:: Goal of the exercise ::
Copy the listing verbatim, excluding any images found in it.

*** Data shown Section Begins ***

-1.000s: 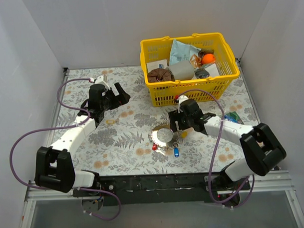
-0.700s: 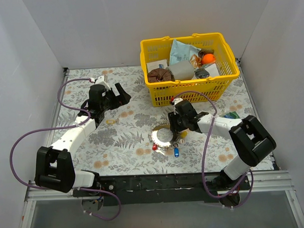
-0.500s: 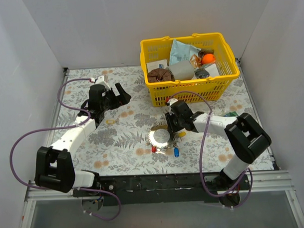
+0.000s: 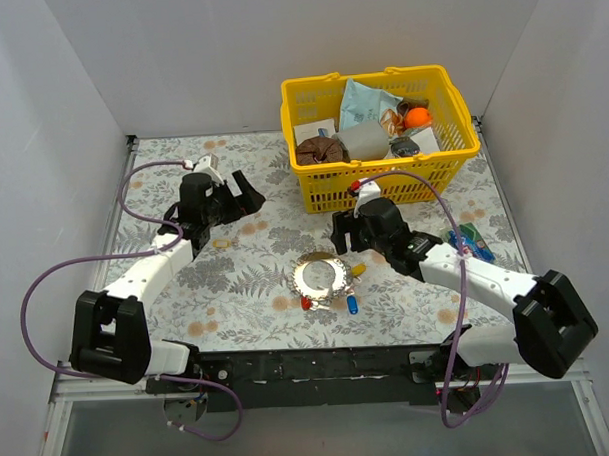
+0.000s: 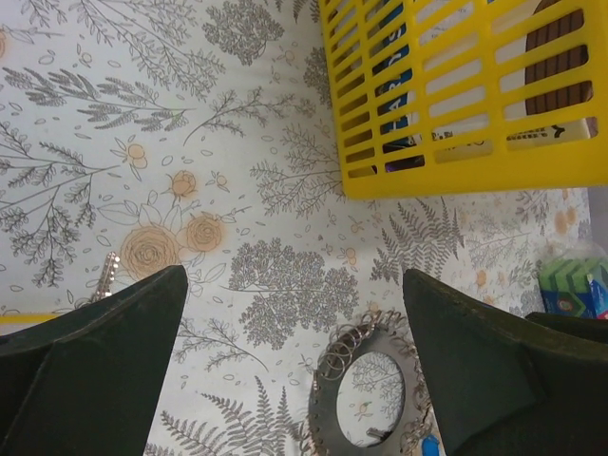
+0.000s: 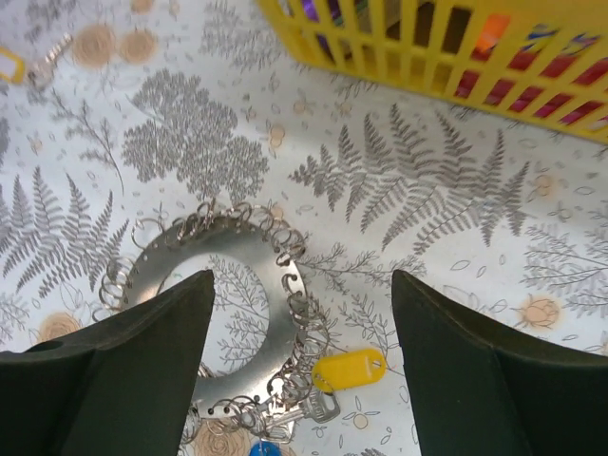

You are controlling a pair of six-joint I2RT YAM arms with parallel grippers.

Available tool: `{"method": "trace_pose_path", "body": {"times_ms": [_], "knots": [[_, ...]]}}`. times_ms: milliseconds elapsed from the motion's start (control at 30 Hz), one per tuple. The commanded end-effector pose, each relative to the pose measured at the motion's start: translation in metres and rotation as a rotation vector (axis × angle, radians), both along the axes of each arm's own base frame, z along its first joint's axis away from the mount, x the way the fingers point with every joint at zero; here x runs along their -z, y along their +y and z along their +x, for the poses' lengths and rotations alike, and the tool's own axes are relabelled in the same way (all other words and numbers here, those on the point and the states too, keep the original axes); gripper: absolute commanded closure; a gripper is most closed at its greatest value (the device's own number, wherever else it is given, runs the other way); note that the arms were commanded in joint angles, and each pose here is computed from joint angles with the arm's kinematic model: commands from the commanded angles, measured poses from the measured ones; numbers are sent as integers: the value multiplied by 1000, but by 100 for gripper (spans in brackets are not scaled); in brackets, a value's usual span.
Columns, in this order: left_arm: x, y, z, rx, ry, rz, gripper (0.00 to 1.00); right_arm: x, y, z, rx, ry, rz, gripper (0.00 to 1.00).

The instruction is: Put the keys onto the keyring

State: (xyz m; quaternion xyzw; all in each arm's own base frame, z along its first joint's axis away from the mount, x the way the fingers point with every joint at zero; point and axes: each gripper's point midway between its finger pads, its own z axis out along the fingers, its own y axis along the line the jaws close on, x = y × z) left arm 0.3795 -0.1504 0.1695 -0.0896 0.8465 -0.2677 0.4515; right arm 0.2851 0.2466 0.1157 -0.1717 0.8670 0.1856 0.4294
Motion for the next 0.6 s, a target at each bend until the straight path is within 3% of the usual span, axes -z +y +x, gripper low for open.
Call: {"method": "trace_pose_path", "body": {"times_ms": [0, 233, 567], "knots": [[8, -11, -11, 48, 37, -55, 2, -25, -17, 13, 107, -113, 27, 16], [31, -33, -41, 157, 96, -172, 3, -17, -16, 12, 88, -81, -8, 16], [60, -54, -99, 263, 189, -200, 5, 13, 0, -22, -91, 42, 10, 18]]}}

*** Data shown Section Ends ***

:: Response ::
-1.000s: 
-0.700s: 
-0.500s: 
+0.000s: 
+0.000s: 
+0.000s: 

You are controlling a pair of six-joint I2RT YAM arms with parallel grippers.

Available tool: `{"method": "trace_pose_path", "body": {"times_ms": [_], "knots": [[_, ...]]}}`. times_ms: milliseconds elapsed from the motion's start (control at 30 Hz), one per tuple. The commanded end-effector pose, each relative to the pose measured at the motion's start: translation in metres and rotation as a rotation vector (axis × angle, radians), both along the axes of each arm's own base frame, z along its first joint's axis away from the mount, x the way the fingers point with every joint at zero; here x runs along their -z, y along their +y and z along their +x, for the poses' lengths and rotations alike, and the tool's own axes are relabelled in the same way (all other words and numbers here, those on the point and the states too, keep the original axes); gripper: absolute commanded closure; a gripper is most closed at its greatest value (the device's own number, wherever else it is given, runs the other way); note that the arms were commanded in joint angles, and each pose here is computed from joint angles with the arm's kinematic model: commands from the commanded angles, measured poses from the measured ones; numbers are sent as integers: the value multiplied by 1000, but by 100 for gripper (spans in brackets are not scaled); in brackets, a value's usual span.
Columns, in this order: left_arm: x, y, z, rx, ry, rz, gripper (0.00 to 1.00); right_arm: x, y, z, rx, ry, rz, gripper (0.00 to 1.00).

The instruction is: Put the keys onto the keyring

State: (xyz m; quaternion xyzw; all in each arm's own base frame, z along its first joint's axis away from the mount, x the way the fingers point with every joint at zero; point and axes: each gripper's point midway between its finger pads, its own z axis out along the fingers, its own y axis along the line the jaws close on, x = y × z) left arm 0.3795 -0.1504 0.1695 -0.0896 0.8465 -0.2677 0.4515; right arm 0.2851 0.2466 0.1157 -0.1717 0.8670 0.1856 0.4294
Motion for the next 0.6 s, a target at each bend until the straight path is within 3% of the usual span, axes -z +y +x, gripper low for open.
Call: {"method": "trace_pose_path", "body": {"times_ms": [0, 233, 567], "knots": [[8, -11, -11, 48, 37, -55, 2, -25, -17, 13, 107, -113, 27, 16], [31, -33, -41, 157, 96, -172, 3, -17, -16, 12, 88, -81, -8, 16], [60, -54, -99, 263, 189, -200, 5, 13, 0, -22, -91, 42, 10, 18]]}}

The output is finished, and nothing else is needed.